La USE evalúa con imágenes de alta resolución el parénquima y el sistema ductal pancreático y, en base a las alteraciones halladas, establece 11 criterios para el diagnóstico de PC11. Las cifras de sensibilidad y especificidad descritas dependen del número de criterios considerados y de la prueba de referencia establecida. En ausencia de criterios, la posibilidad de que haya PC es mínima (alto valor predictivo negativo), en tanto que más de 4 a 6 criterios hacen muy probable el diagnóstico de PC12,13, incluso cuando otras pruebas de imagen o de función sean normales. Entre 1 y 4 criterios el diagnóstico es incierto, especialmente cuando otras pruebas no lo corroboran. Diversos estudios demuestran que la USE ofrece una alta sensibilidad en la detección de cambios mínimos en el páncreas. Tres estudios prospectivos que comparan la USE con la utilización de un punto de corte superior o igual a 3 criterios con la CPRE y con el test de secretina confirman que la USE es capaz de diagnosticar PC en el 25% de los pacientes con CPRE normal y en el 40% de los pacientes con función pancreática normal14–17. Otro estudio que incluyó a 38 pacientes alcohólicos con dolor abdominal recurrente detectó en 32 de ellos la presencia de PC mediante USE (⩾1 criterio) en ausencia de alteraciones en la CPRE. Tras 18 meses de seguimiento, 22 de los 32 pacientes desarrollaron cambios de PC en la CPRE17. Un estudio realizado en sujetos alcohólicos demostró el diagnóstico de PC mediante USE (⩾4 criterios) en el 89% de los pacientes alcohólicos con dolor abdominal, en el 58% de los pacientes alcohólicos asintomáticos y en el 0% de los sujetos sanos (no alcohólicos y sin dolor abdominal)18. Una limitación común de todos estos estudios es la carencia de una prueba de referencia incuestionable en el diagnóstico de PC. Por ello, una de las preocupaciones que plantea la USE es el «sobrediagnóstico» de PC en pacientes en los que ninguna otra prueba ha podido corrobar los hallazgos.

La CPRM es actualmente una opción no invasiva de gran valor en la evaluación del páncreas. En comparación con la CPRE, la CPRM ofrece alta sensibilidad diagnóstica en la PC avanzada (100% en la PC grave, 82% en la PC moderada), pero en torno al 25% cuando se trata de una PC con cambios mínimos19. Esto se debe a que la CPRM, al igual que la TC, no detecta cambios sutiles de pequeños ductos pancreáticos. En estos casos, la estimulación con secretina aumenta la sensibilidad diagnóstica, ya que al aumentar el volumen de jugo pancreático mejora la visualización del conducto principal y de los ductos secundarios20–22. En este contexto, la CPRM con secretina puede discriminar la PC de la pancreatitis aguda en pacientes alcohólicos según la existencia de cambios ductales característicos de PC23.
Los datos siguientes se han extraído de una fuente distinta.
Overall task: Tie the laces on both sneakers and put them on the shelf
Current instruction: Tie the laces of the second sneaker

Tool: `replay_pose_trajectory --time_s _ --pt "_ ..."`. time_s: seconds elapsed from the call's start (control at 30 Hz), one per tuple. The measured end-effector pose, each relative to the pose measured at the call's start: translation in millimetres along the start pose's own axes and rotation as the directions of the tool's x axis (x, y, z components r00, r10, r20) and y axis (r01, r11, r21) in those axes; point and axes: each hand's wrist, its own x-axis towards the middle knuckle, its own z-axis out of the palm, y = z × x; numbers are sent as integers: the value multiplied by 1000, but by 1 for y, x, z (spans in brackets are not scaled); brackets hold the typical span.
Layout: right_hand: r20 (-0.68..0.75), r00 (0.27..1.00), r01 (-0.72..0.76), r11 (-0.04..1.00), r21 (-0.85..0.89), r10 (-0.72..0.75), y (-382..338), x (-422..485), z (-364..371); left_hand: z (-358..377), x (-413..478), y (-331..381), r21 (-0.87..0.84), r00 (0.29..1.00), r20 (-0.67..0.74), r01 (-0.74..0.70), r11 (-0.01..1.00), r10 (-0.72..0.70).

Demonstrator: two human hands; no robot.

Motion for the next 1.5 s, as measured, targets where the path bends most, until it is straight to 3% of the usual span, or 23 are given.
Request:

La aproximación diagnóstica inicial se basa en pruebas sencillas y mínimamente invasivas (Rx, ecografía, TC abdominal, tripsina sérica, quimotripina y elastasa fecal) capaces de demostrar cambios estructurales y funcionales pancreáticos presentes en la PC evolucionada. Si estas pruebas no son diagnósticas, la USE y la CPRM con secretina ofrecen una mayor rentabilidad diagnóstica. (Grado de recomendación A; nivel de evidencia 1b).